Despite some losses on the south side, the image program of the windows has been almost completely preserved. In the apex of the choir the Passion of Christ is depicted, flanked by the windows of the Incarnation of Christ and the Resurrection of Jesus Christ . The next pair of windows shows the forerunner John the Baptist (together with St. Catherine ) and the successor Paul (with Mary ). The third pair of windows is dedicated to the apostles . The following two pairs of windows are dedicated to saints to whom the order or the founding family had a special relationship: Francis , Nicholas , Anna and Clare . In addition to the choir, the nave of the former monastery church also contains significant remains of ornamental glazing and a dynastic cycle with members of the Habsburg dynasty from four centuries.

Restorations

After the dissolution of the monastery, the stained glass began to gradually decay. The windows lost parts of their original glazing as a result of the weather and vandalism, among other things. In the 17th and 18th centuries, the resulting gaps in the choir were filled with glass paintings from the nave windows, which had become dispensable after the nave was converted into a granary . Between 1896 and 1900, the glass paintings were extensively renewed and supplemented by the Zurich glass painter Richard Arthur Nüscheler. The main aim of this restoration was to restore as much as possible the original concept of the choir windows. All windows were re-leaded and missing parts in the preserved image fields were recreated. In the windows on the south side of the choir, which had lost most of their original fields, only the original composition was reconstructed and for the most part no visual additions were made.
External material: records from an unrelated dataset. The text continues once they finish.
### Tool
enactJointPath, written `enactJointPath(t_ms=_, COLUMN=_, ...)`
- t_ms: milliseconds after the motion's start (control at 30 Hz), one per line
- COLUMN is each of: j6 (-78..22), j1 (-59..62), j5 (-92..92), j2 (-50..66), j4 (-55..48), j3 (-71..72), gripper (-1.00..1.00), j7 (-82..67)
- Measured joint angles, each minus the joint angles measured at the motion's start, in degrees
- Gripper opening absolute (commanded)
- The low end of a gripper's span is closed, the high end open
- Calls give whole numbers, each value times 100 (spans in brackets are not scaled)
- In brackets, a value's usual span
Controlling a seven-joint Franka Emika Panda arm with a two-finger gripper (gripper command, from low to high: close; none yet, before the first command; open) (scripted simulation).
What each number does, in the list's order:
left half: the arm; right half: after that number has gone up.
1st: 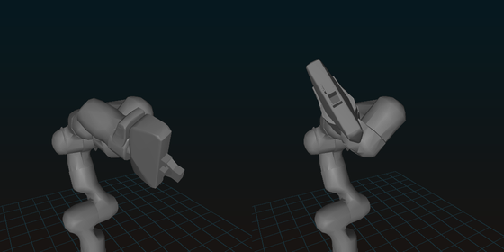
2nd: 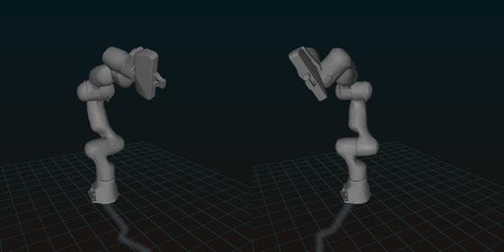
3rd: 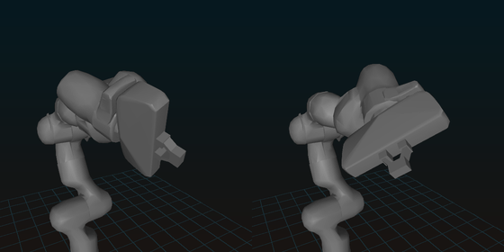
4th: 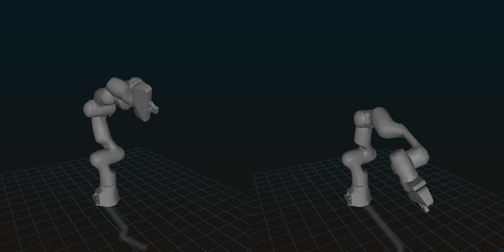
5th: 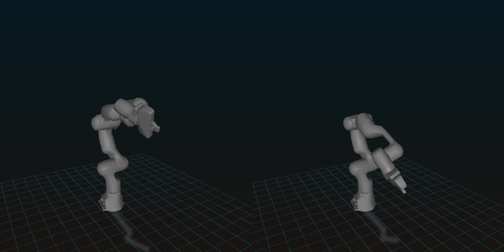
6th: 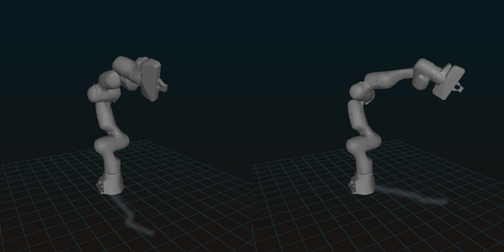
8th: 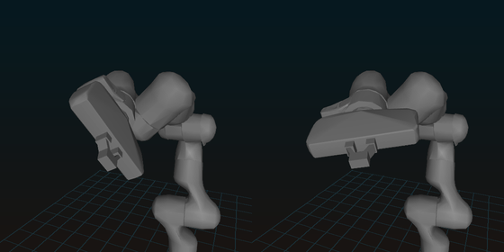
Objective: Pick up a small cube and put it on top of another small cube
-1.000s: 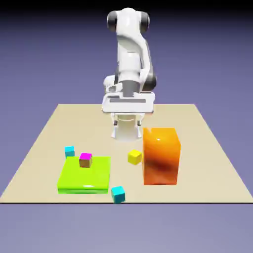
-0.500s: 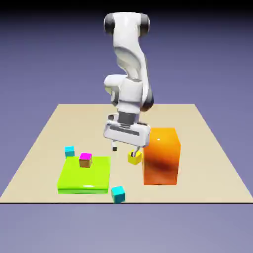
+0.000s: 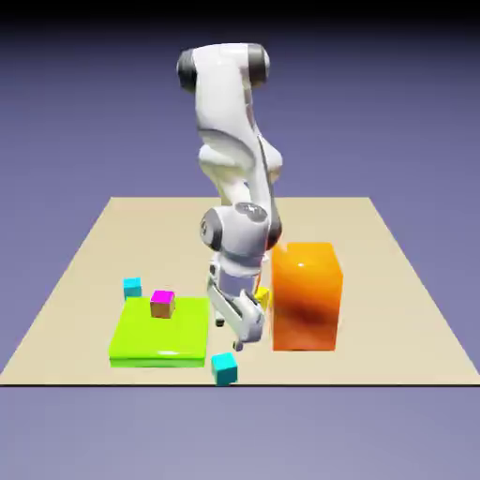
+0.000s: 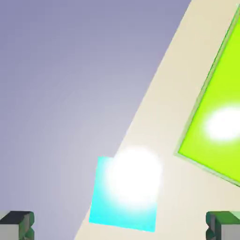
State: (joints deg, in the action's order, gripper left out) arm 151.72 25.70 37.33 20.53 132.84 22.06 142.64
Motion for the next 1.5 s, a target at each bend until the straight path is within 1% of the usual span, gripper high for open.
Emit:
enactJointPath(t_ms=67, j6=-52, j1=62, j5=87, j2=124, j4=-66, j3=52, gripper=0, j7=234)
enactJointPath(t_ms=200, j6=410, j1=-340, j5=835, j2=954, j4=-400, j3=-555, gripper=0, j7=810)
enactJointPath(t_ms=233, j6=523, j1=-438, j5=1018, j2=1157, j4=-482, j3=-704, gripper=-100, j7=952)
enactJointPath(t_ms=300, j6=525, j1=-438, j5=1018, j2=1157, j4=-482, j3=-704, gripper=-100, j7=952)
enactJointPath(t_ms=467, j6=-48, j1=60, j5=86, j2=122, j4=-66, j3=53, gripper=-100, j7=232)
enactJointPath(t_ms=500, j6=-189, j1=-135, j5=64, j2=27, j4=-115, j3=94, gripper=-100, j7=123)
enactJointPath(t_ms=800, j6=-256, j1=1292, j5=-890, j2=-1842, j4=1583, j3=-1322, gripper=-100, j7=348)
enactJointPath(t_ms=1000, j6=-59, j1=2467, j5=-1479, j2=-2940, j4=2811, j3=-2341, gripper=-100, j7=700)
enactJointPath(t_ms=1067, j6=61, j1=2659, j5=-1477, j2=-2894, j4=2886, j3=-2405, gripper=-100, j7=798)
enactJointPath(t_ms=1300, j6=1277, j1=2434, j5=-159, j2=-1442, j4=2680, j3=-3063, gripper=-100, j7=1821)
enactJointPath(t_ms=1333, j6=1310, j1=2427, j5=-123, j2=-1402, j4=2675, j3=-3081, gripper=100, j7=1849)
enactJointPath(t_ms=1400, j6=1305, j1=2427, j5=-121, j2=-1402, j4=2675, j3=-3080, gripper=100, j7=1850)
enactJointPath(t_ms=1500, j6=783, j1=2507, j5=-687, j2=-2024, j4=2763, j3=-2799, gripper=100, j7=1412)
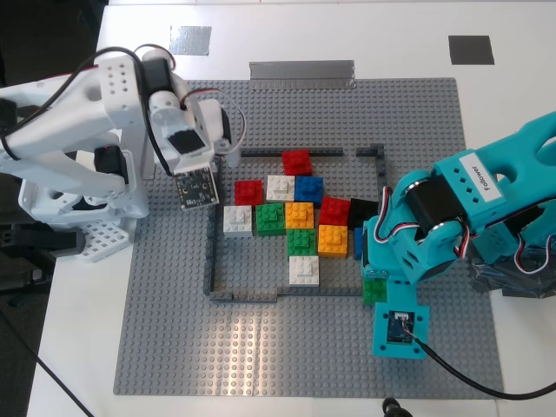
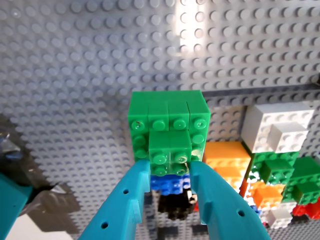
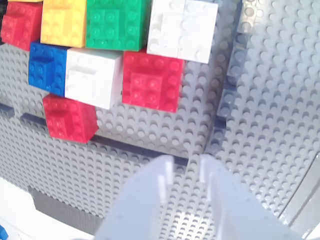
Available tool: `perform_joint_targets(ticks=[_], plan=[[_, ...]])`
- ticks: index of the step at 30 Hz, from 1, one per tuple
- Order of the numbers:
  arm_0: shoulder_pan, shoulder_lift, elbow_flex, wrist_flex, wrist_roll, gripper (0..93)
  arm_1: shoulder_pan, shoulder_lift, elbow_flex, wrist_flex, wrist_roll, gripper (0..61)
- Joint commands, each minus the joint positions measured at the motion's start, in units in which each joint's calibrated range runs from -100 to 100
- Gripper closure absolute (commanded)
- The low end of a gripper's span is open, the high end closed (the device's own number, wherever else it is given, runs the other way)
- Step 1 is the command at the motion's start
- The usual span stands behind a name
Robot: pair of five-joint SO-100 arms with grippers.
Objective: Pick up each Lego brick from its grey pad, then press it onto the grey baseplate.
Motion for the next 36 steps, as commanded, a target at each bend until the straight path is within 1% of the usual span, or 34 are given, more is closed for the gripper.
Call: perform_joint_targets(ticks=[1, 4, 7, 11, 14, 21, 22, 28, 31, 36], plan=[[1.7, -1.0, -0.4, -1.5, 1.0, 92.7, -7.2, -2.9, -9.5, 10.0, -0.2, 61.1], [2.8, -0.5, -0.4, -2.4, 1.8, 92.7, -14.4, -5.2, -11.4, 14.4, -0.6, 61.1], [4.0, -0.2, 0.1, -3.0, 2.6, 92.7, -22.6, -8.1, -11.5, 16.5, -1.8, 61.1], [5.0, -0.2, 1.9, -3.9, 3.3, 92.7, -32.4, -9.0, -12.8, 19.2, -4.0, 61.1], [5.3, -0.2, 3.0, -3.9, 3.7, 92.7, -36.6, -8.0, -14.0, 19.9, -4.6, 61.1], [5.3, -0.2, 3.9, -3.9, 3.7, 92.7, -43.2, -7.0, -18.9, 21.3, -0.9, 61.1], [5.4, -0.2, 3.9, -3.9, 3.7, 92.7, -44.9, -5.2, -21.8, 21.8, -0.1, 61.1], [5.7, -0.2, 4.0, -3.9, 3.7, 92.7, -50.8, 1.8, -29.4, 20.9, 2.0, 61.2], [6.4, -0.1, 4.0, -3.9, 3.9, 92.7, -54.2, 7.1, -33.0, 18.7, 3.1, 61.2], [7.9, -0.1, 3.9, -3.9, 4.9, 92.7, -58.3, 11.4, -33.3, 8.8, 4.2, 61.2]])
In keeping with the spirit of the times, Nüscheler's restoration was carried out in the style of historicism . Unlike today, where attempts are made to preserve what is found, the aim of the restorers of historicism was to restore a presumed original state, even if it may never have existed in this way. Nüscheler's sometimes deep interventions in the original substance disturb and falsify parts of the stained glass in Königsfelden today. Another example of this restoration practice is the stained glass in the minster of Freiburg im Breisgau , which has been irreparably altered in a similar manner. During the last restoration of the windows in 1987–2002 by the restorers Fritz J. Dold and Urs Wohlgemuth, the condition that Richard Arthur Nüscheler had created around 1900 was largely respected.

Monastery barn

Königsfelden monastery barn

The monastery barn, which was built in 1744 and is the most powerful of its kind in the canton, is a reminder of the former economic status of Königsfelden as the richest Bernese court estate administration. Although it took some modernization, it has essentially retained its original substance.

literature

  • Theodor von Liebenau: History of the Königsfelden Monastery. Lucerne 1868.
  • Conrad Ferdinand Meyer : The gentle abolition of the monastery. around 1876 (fragment of a novella)
  • Brigitte Kurmann-Schwarz: The medieval glass paintings of the former monastery church in Königsfelden. (= Corpus Vitrearum Medii Aevi Switzerland. Volume 2). Stämpfli, Bern 2008, ISBN 978-3-7272-1118-8 .
  • Brigitte Kurmann-Schwarz: The Königsfelden monastery. (= Swiss Art Guide . No. 900, Series 90). Edited by the Society for Swiss Art History . GSK, Bern 2011, ISBN 978-3-03797-017-1 .
  • Simon Teuscher, Claudia Moddelmog (ed.): Königsfelden. Regicide, monastery, clinic. here + now, Baden 2012, ISBN 978-3-03919-259-5 .
  • Lea Gafner: The nun is dancing. Cosmos Verlag, Muri 2015, ISBN 978-3-305-00457-7 . (Historical novel about the abolition of the monastery)
  • Canton of Aargau: Department of Education, Culture and Sport

Web links

Commons : Kloster Königsfelden  - Collection of images, videos and audio files

Individual evidence

  1. ^ Theodor von Liebenau: History of the Königsfelden monastery. Lucerne 1868, pp. 51–52. queried on August 22, 2009.
  2. Ralf Kaminski: Forbidden love behind monastery walls. In: Migros Magazin. Zurich September 11, 2017, p. 32.
  3. a b Theodor von Liebenau: History of the Königsfelden Monastery. 1868, p. 43 ( limited preview in Google Book Search, accessed October 17, 2016.)
  4. Martin Gerbert: Crypta San Blasiana ... San-Blasianis 1785.
  5. ^ A b Conrad Ferdinand Meyer, Friedrich von Wyss, Georg von Wyss: Letters from 1855 to 1897 (= CF Meyer's correspondence. Volume 3). Benteli, Bern 2004, p. 337.
  6. ^ Hans Wysling, Elisabeth Lott-Büttiker: Conrad Ferdinand Meyer 1825–1898. Verlag Neue Zürcher Zeitung, Zurich 1998, p. 455.
  7. a b c The Königsfelden Collection , website of the research project “Preserving special cultural assets”, accessed on July 1, 2013.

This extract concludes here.